Widespread campaigns calling for social punishment on military families and supporters of the military regime were organized across cities with some funeral parlors refusing services to military families.

Hopes for the federal union

While many still expect the United Nations to invoke the Responsibility to Protect (R2P) principle leading to an intervention, there are also signs of hope of forming a united federal army made up of Ethnic Armed Organisations (EAO) in Myanmar against the military as the common enemy.

Myanmar is a Bamar Buddhist majority country with more than 135 ethnic identities living in the country. Alongside the Bamar, there are other large ethnic groups such as Kachin, Kayah, Karen, Karenni, Chin, Mon, Rakhine and Shan, most of whom have formed their own armed organisations during decades of civil war fighting for self-rule or federalism against the Bamar-centric military rule.

Generations of Myanmar military leadership have brought oppression and atrocities for non-Bamar ethnic people living in Myanmar, including the one that could be regarded as genocide against the Rohingya.

The 2008 constitution drafted by the military grants no federal status to any ethnic state. Even during the short political transition in the past decade, the parliament or Hluttaw has been largely dominated by Bamar-led major parties such as NLD and the military-backed Union Solidarity and Development Party (USDP).

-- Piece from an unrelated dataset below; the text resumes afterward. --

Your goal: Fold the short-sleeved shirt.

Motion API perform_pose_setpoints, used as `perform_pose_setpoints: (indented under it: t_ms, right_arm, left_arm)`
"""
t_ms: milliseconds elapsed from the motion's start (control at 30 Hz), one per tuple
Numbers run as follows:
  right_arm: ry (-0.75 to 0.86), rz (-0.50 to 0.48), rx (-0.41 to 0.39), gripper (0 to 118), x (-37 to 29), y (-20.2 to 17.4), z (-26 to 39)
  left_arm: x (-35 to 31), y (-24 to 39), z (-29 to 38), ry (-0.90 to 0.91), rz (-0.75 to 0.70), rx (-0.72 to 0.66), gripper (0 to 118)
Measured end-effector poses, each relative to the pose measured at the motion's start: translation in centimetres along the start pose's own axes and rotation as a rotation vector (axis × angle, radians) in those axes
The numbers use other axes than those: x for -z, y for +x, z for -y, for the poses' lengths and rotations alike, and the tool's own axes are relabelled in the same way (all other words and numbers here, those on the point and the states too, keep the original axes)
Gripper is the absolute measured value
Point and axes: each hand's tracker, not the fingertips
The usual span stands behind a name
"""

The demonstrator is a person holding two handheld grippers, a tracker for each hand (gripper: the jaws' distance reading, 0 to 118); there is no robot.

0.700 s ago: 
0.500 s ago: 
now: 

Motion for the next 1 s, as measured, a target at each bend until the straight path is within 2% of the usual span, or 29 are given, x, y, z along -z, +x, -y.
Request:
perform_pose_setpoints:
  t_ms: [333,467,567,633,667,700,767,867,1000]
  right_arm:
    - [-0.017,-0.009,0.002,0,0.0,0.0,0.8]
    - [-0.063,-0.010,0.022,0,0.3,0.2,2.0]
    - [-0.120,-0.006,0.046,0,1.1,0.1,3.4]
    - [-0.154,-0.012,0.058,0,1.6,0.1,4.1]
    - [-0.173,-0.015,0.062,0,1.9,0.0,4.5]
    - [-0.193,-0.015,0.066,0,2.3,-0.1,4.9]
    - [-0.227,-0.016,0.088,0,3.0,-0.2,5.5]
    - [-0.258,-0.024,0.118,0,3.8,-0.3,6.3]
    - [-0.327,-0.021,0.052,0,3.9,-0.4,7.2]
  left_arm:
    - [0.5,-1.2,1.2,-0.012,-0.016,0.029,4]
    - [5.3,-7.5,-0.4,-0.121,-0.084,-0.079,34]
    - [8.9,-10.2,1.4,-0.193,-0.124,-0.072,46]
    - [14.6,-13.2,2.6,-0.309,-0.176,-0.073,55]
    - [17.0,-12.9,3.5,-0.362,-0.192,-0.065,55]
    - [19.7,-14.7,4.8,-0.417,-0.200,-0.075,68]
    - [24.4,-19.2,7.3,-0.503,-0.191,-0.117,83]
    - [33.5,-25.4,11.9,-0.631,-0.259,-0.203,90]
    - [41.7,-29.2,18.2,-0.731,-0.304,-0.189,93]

Since the violent crackdown began in March, EAOs from Kayah state have vowed to protect protesters in their regions from the regime’s forces.

Similarly, another major armed organization, the Karen National Union (KNU), has stepped in to protect, or even support protesters, in the territories they control and other cities.

On March 5, the CRPH announced that its objectives are aligned with the vision of the ethnic people, namely to abolish the 2008 constitution and to form a federal democracy.

On the same day, the KNU also released a statement that they support the CDM and share the same objective, namely to oppose the military dictatorship.

On March 9, the CRPH appointed a temporary vice-president, who is an ethnic Karen.

Another armed organization, the KIA (Kachin Independence Army), warned that they would not stand by to watch if atrocities continued. It resumed its military engagements against the Tatmadaw (Myanmar armed forces) in March. Villagers near the fighting area have fled their homes to escape the fighting.

On March 17, the CRPH declared that it would reverse the decision of previous governments designating all EAOs as terrorists or unlawful organizations.

As of March 19, around 1,000 people have taken refuge in KNU controlled areas, including protest leaders, doctors, CDM civil servants, and soldiers and police who resigned their posts.